Rozgrywki tyskiej A-klasy bardzo udanie rozpoczęli zawodnicy OKS Zet Tychy. Tyszanie bowiem pokonali przed własną publicznością Polonię Międzyrzecze 3:1.

Zdecydowanym faworytem starcia byli gospodarze, choć w składzie pojawiło się sporo młodych graczy. Mimo to od początku sprawiali wrażenie zespołu dojrzalszego i mądrzej grającego.

Jednak po kwadransie gry to przyjezdni wyszli na prowadzenie. Sędzia odgwizdał wątpliwy rzut karny, którego gracz Polonii zamienił na gola. Stracona bramka nie podłamała miejscowych, którzy konsekwentnie dążyli do wyrównania. Brakowało jednak szczęścia, aż do 27. min. Wówczas Karola Abram huknął z rzutu wolnego w mur, ale skutecznie dobił piłkę i pokonał bramkarza Polonii.
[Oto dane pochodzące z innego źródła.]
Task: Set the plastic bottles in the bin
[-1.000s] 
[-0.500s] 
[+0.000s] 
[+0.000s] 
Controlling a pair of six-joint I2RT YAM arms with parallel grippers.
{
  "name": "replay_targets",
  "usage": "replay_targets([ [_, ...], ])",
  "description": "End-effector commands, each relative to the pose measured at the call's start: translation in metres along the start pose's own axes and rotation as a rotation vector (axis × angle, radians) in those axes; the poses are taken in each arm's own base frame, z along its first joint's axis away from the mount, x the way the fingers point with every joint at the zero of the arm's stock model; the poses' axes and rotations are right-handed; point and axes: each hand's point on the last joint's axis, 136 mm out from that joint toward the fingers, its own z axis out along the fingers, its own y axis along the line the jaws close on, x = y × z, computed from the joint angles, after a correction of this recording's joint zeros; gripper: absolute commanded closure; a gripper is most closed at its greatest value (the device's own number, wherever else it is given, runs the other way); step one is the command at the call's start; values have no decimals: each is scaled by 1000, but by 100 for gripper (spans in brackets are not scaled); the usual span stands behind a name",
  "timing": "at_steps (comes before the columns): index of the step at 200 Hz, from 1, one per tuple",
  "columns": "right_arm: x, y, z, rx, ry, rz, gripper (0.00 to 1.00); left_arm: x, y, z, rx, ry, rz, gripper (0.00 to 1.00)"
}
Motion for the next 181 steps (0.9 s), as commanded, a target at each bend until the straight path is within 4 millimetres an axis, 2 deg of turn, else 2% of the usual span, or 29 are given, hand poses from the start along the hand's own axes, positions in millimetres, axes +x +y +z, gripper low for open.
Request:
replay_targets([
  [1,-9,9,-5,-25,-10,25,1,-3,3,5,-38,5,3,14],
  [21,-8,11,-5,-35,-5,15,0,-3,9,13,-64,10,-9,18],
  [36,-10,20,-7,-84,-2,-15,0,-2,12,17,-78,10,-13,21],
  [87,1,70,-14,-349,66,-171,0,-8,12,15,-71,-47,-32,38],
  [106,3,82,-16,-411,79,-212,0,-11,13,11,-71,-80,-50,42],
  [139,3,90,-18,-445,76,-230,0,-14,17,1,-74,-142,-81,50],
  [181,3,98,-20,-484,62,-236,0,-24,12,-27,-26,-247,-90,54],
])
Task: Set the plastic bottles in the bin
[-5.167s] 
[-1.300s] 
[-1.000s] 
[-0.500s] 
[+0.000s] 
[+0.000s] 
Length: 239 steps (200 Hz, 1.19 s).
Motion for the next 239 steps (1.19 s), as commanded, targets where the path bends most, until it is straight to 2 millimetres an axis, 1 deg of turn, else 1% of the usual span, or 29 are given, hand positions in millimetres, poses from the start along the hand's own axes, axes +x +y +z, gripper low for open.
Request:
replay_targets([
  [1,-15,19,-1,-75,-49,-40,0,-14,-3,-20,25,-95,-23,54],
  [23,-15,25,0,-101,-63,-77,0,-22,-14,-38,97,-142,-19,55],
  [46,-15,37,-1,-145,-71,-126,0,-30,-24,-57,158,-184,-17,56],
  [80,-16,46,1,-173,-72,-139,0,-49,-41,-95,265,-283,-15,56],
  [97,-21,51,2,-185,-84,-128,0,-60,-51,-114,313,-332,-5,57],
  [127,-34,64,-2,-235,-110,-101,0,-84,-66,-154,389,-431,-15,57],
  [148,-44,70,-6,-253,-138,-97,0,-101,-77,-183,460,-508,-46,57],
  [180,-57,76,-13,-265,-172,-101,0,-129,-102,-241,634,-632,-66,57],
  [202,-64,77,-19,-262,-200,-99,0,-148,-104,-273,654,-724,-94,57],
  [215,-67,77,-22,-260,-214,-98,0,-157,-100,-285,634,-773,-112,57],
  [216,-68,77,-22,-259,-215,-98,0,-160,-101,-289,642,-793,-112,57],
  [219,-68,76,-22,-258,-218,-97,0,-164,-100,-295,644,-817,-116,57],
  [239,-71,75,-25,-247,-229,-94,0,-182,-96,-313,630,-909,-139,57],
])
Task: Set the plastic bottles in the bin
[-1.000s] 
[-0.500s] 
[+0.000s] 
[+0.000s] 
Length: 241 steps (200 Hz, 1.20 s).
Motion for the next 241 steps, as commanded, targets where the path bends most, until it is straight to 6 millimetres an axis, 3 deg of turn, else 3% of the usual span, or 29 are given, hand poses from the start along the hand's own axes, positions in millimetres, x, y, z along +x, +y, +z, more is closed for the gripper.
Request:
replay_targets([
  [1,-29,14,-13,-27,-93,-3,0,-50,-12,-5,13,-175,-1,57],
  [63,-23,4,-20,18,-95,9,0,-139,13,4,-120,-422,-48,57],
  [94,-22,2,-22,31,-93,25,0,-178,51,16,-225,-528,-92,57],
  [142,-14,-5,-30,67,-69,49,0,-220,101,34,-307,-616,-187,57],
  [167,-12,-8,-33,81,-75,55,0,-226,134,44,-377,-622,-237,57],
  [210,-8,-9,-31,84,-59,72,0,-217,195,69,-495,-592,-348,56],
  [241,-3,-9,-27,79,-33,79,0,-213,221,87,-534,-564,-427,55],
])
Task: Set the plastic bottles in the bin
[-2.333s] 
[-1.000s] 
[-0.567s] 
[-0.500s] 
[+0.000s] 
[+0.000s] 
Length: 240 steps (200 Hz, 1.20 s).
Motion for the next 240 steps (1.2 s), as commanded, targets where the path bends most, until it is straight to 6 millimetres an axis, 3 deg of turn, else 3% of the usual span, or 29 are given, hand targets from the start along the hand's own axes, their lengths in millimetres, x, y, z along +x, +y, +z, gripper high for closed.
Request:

Po zmianie stron przewaga zespołu Tomasza Rączkowskiego jeszcze bardziej wzrosła. Efektem była bramka zdobyta przez Patole, który w 65. min. wykorzystał podanie doświadczonego Ptaka. Pięć min. później Lisiński strzelił trzeciego gola i niemal pewnym było, że trzy punkty zostaną w Tychach. Oba zespoły stworzył sobie jeszcze okazje, ale wynik nie uległ zmianie i „Zetka” udanie rozpoczęła zmagania ligowe.

OKS Zet Tychy – Polonia Międzyrzecze 3:1 (1:1). Bramki: Abram, Patola, Lisiński.
OKS Zet: Wojnar – Warta (34. Słonina), Bernat, Michalski, Ryszka – Abram, Świerczkowski, Lisiński, Pustelnik (78. Stets), Patola – Ptak (66. Horoba).